In introduction of the Qashqai nomads, we spoke of black tents, which are the place of residence of these nomads. Hence, it is better to become more familiar with the housing of these nomads.
The place of residence of Iran's migrating nomadic tribes in each region depends on the climate, rate of rainfall, and finally the existing construction materials in that region. Almost, the majority of the migrating nomads in warm and cold regions have places of residence similar to villagers' houses. Meanwhile, usage of black tents is common among Iran's migrating nomads and is compatible with their lifestyle. Black tent is made of goat's hair and is black in color, while rain drops cannot penetrate its layers. During summer, the outer layers of the tent are opened and throughout winter all its layers are closed. The black tents of tribal chiefs are like a large hall, which accommodate a large number of people. At the time of migration; tribes carry light and temporary tents with them which are easily erected and taken away. The tribal men are highly skilled in erecting these tents in the shortest possible time.

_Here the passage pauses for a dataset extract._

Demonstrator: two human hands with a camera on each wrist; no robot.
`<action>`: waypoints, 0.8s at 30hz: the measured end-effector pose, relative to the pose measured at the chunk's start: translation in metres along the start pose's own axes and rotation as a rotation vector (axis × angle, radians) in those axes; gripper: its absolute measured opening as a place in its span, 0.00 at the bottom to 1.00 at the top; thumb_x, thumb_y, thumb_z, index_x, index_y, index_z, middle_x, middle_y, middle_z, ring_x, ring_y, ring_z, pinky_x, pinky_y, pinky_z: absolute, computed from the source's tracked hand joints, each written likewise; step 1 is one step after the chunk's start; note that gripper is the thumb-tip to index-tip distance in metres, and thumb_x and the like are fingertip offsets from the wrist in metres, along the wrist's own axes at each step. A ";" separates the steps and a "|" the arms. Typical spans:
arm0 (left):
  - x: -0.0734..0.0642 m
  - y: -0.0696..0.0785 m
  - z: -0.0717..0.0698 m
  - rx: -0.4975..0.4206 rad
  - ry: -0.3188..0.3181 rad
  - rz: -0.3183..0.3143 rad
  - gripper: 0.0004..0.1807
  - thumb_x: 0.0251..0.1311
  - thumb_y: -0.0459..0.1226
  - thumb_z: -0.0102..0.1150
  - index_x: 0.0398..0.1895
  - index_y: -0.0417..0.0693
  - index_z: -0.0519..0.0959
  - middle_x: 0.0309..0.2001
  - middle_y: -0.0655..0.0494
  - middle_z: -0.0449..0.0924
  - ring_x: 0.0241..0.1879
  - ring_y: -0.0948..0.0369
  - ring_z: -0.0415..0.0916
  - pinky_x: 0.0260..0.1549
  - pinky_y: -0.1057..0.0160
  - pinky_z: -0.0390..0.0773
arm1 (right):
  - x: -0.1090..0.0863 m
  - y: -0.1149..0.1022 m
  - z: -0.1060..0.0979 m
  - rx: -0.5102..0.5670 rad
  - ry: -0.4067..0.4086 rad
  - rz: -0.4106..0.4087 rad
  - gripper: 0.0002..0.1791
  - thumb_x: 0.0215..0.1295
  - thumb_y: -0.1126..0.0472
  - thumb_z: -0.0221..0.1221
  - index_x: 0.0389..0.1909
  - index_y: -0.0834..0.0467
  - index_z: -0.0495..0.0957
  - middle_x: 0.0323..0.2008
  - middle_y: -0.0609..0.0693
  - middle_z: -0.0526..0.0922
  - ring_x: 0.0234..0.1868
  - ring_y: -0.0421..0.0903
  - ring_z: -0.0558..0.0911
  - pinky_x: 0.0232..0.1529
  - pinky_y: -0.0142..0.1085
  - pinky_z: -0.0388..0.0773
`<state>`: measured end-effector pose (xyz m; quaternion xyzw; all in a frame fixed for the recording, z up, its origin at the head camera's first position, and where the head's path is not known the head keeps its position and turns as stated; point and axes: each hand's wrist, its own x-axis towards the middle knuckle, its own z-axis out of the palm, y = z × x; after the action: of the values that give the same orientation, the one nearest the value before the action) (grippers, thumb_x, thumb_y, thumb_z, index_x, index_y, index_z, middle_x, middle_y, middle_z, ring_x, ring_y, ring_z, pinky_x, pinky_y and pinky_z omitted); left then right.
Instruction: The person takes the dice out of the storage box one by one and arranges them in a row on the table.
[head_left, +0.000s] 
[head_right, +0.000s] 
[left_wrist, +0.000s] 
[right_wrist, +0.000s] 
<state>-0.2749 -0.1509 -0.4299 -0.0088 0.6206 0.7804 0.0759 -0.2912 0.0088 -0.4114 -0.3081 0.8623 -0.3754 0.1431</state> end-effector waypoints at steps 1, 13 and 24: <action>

The local clothes of the Qashqai men and women are also highly attractive, and, today have turned into one of this tribe's most significant cultural attractions. Women's clothing consists of a small hat, head scarf, colorful, long, and pleated skirts. Also, they wear jackets named "Arkhaleq" over their clothes. Moreover, their jacket and clothing are usually decorated and covered with sequins. The nomadic women use different cheerful colors in sewing their clothes, which are inspired by their surrounding nature. Moreover, the tribal men's clothing consists of a felt hat, a shirt, baggy trousers, long clothing referred to as "Labadeh", and a sash which is four to five meters in length and almost one meter in width.
The Qashqai women cooperate with men in all activities. They are a true example of chastity, hard work, and patience. In addition to doing the house chores and taking care of children, these women cooperate with men in harvesting crops and in maintaining them. They make dairy products such as butter, yogurt, cheese, dried whey, and cream from fresh milk. During their pastime, nomadic women weave carpets, rugs, coarse rugs, and low grade rugs, while also making different types of handicrafts. The carpet weaving art and industry of Fars Province nomads is handled by the tribal women. The hand-woven carpets of Fars Province are unique in regard to their variety, in comparison with the hand woven carpets of other regions.
Freshness, transparency, and variety of colors used, more than any other factor, has led to global fame of Qashqai tribe's hand woven carpets. The ability of Qashqai women in painting fleece, preparing different colors, and appropriately using them is astonishing and unique.
Location: located Fars province.
Walking path length: Depend on Your plan
Days of trip: 3-4 Days from Tehran to Tehran
Best time to visit: No Limit-Bur Spring is the best time
Daily time visit: No limit
Difficulty level: Depend on Your plan
Requirements: Guide or GPS track...Depend on Your plan
Legal permission need: No
Overall risk: No
Animal risk: Depend on Your plan
Lost risk: Depend on Your plan
Rescue: You can call 115
GSM Mobile Antenna: in some region Yes
Hotel: in Shiraz city Yes
Shop: in Shiraz city Yes
Gasoline: in Shiraz city Yes
How to get there:
1- Go to South terminal of buses in Tehran
2- Take a bus ticket to Shiraz(10-12 hours in bus)( Distance from Tehran to Shiraz is 940 km)
3- Take a taxi from Shiraz to your place that you specified.